(Stored items from a collection)
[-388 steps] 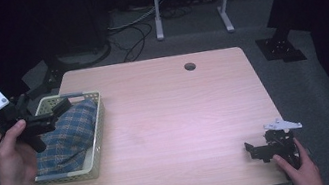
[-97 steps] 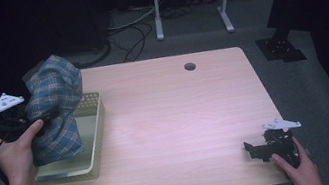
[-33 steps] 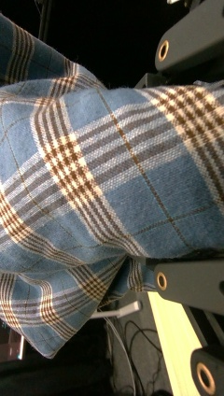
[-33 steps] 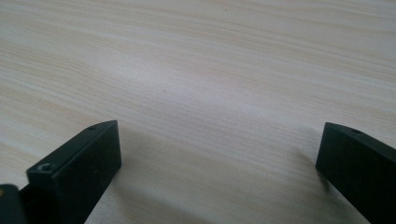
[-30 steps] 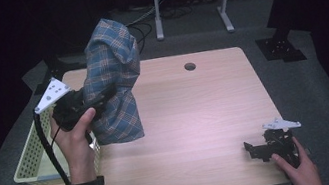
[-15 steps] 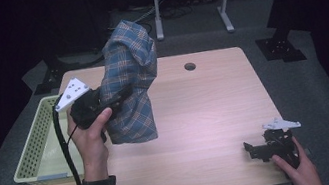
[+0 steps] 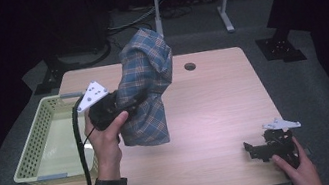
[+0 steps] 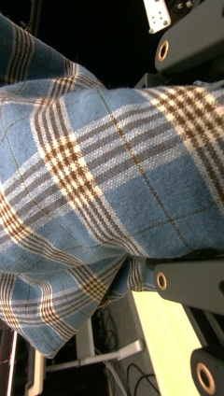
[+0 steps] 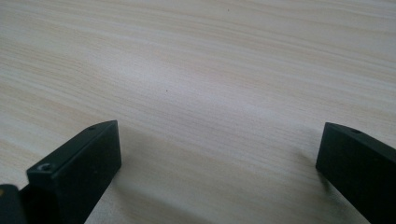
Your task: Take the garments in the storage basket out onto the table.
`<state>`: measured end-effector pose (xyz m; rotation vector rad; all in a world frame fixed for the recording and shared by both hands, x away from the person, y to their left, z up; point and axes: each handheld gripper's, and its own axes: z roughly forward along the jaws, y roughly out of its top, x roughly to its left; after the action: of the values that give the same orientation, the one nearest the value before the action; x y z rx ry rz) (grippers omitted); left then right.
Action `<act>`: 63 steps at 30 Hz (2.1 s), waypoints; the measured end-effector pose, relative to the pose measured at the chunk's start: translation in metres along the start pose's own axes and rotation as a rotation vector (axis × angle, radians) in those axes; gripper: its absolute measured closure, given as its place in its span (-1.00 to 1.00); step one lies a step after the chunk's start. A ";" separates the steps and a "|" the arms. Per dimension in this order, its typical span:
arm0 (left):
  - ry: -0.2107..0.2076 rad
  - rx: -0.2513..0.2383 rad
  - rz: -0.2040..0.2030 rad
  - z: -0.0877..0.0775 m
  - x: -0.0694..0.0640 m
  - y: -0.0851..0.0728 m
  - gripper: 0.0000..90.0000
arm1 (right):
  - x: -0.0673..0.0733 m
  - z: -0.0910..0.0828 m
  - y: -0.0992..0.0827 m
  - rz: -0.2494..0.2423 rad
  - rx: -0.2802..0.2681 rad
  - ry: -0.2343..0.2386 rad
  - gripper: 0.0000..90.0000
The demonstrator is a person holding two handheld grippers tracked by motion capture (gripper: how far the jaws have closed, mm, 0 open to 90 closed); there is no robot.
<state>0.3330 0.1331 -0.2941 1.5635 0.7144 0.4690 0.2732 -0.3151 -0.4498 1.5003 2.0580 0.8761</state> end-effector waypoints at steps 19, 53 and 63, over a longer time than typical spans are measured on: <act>-0.057 0.094 -0.013 0.043 -0.013 -0.044 -0.03 | 0.000 0.000 0.000 0.001 0.000 0.001 -1.00; -0.012 0.465 0.012 0.108 -0.026 -0.095 -0.04 | 0.000 0.000 0.000 0.001 0.001 0.000 -1.00; 0.010 0.551 0.026 0.120 -0.032 -0.098 -0.07 | 0.000 0.000 0.000 0.000 0.001 0.000 -1.00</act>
<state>0.3740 0.0248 -0.4025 2.0869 0.8794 0.3107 0.2731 -0.3151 -0.4498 1.5005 2.0591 0.8757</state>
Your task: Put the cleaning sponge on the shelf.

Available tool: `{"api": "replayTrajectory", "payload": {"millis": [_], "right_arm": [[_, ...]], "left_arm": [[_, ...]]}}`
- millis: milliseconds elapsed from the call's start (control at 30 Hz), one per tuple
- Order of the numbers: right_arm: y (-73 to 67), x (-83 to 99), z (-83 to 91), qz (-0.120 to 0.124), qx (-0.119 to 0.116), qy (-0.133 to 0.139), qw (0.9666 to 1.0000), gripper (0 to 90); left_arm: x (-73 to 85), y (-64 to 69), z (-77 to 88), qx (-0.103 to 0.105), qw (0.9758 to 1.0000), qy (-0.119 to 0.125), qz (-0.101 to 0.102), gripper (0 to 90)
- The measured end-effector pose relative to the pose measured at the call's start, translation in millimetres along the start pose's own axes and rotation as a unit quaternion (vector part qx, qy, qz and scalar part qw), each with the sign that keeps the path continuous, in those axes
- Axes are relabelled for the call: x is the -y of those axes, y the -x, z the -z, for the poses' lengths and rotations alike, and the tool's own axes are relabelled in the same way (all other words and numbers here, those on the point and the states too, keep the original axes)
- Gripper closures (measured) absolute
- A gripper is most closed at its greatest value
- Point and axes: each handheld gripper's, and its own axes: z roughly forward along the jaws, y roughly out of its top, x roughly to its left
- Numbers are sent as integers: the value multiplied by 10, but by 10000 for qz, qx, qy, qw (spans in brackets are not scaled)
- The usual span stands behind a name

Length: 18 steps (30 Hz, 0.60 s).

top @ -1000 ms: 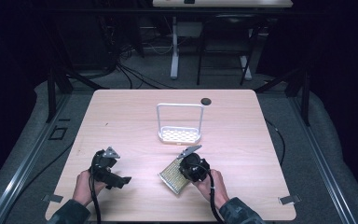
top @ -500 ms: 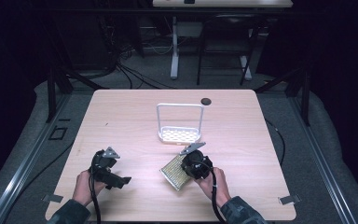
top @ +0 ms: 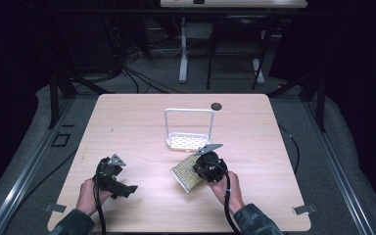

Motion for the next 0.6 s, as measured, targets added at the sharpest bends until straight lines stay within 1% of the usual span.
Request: {"api": "replayTrajectory", "payload": {"millis": [33, 133, 233, 267, 533, 567, 600], "right_arm": [[11, -8, 1, -34, -6, 12, 10000, 900], [31, -25, -2, -38, 23, 33, 10000, 900], [68, -63, -21, -165, 40, 89, 9998, 900], [76, -68, -28, -154, 69, 87, 9998, 900], [104, -107, -62, -310, 99, 157, 9993, 900], [112, -126, -79, -374, 103, 178, 9991, 900], [112, -126, -79, -374, 103, 178, 9991, 900]], "left_arm": [[-1, -2, 1, 21, 10000, -5, 7, 2], [-5, -2, 0, 0, 10000, 0, 18, 2], [-5, 3, 0, -3, 10000, 11, 16, 3], [-4, 4, -1, 2, 10000, 3, 8, 3], [-12, 4, 0, 15, 10000, 42, 12, 2], [-14, 6, -12, 45, 10000, 12, 28, 3], [-14, 6, -12, 45, 10000, 12, 28, 3]]}}
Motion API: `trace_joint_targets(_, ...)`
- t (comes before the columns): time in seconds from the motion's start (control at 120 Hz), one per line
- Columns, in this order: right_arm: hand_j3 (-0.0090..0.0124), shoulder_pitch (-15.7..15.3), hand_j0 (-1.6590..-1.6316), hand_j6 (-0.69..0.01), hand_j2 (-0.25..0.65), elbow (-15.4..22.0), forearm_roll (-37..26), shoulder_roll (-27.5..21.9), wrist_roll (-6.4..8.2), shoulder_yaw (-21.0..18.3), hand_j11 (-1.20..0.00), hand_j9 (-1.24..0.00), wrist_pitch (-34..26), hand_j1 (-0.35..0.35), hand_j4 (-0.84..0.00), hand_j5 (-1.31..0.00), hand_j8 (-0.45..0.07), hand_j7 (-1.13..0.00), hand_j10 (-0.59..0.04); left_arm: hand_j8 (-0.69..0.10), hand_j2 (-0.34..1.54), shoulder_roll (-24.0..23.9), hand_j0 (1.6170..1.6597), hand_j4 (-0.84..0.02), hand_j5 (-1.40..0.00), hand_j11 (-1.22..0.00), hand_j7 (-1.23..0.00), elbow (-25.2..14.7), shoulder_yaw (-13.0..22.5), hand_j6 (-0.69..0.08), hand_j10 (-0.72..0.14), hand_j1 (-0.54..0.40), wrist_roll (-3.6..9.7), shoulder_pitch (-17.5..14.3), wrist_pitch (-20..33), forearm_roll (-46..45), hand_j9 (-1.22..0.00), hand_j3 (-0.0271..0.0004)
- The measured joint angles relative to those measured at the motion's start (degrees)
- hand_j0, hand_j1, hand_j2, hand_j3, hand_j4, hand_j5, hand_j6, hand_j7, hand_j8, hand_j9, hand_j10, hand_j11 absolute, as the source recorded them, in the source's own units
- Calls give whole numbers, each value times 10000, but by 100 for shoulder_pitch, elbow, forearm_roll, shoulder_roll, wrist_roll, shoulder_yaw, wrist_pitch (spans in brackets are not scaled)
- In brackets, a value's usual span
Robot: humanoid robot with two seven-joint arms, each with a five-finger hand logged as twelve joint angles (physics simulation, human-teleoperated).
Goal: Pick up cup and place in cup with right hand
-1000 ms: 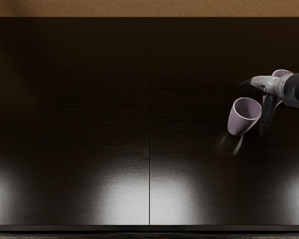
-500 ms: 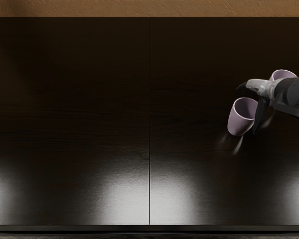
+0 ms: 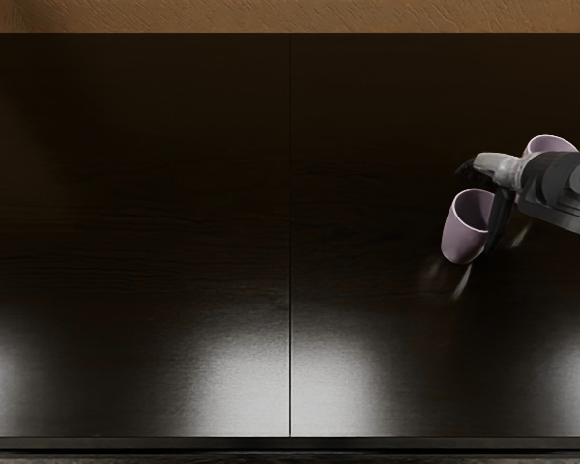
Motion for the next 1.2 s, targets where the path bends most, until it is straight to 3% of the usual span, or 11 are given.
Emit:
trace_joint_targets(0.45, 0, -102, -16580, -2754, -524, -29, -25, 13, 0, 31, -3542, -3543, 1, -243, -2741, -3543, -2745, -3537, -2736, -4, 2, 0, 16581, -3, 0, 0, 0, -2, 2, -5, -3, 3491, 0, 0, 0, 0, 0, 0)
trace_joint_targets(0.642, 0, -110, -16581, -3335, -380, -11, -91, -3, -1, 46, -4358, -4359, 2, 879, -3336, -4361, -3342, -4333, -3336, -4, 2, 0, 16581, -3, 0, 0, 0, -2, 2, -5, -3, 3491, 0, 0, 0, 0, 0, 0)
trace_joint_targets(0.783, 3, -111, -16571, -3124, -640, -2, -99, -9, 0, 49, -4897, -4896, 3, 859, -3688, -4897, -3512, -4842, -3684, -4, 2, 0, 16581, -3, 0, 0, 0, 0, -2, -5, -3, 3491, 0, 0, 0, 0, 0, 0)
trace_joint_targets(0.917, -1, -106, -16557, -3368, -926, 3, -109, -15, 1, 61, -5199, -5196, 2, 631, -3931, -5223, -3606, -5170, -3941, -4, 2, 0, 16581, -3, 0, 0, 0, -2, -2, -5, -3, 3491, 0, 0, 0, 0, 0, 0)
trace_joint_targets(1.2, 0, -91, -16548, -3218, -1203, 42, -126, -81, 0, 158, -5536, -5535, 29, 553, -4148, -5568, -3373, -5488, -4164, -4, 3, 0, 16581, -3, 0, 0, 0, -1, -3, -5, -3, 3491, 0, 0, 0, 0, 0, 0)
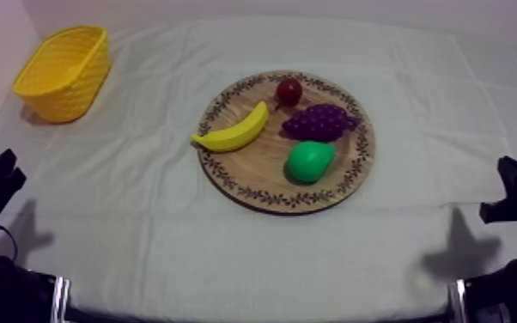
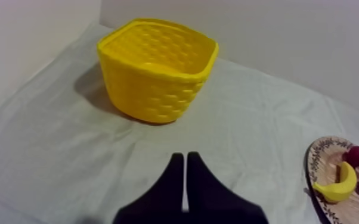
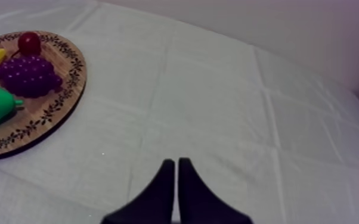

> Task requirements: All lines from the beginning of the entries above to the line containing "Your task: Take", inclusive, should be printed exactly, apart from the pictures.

> Solution to this exercise:
[-388 steps] 
[-97 steps] 
[-33 steps] 
[-33 steps] 
[-30 steps] 
[-15 steps] 
[+0 steps] 
[+0 steps] 
[+0 steps] 
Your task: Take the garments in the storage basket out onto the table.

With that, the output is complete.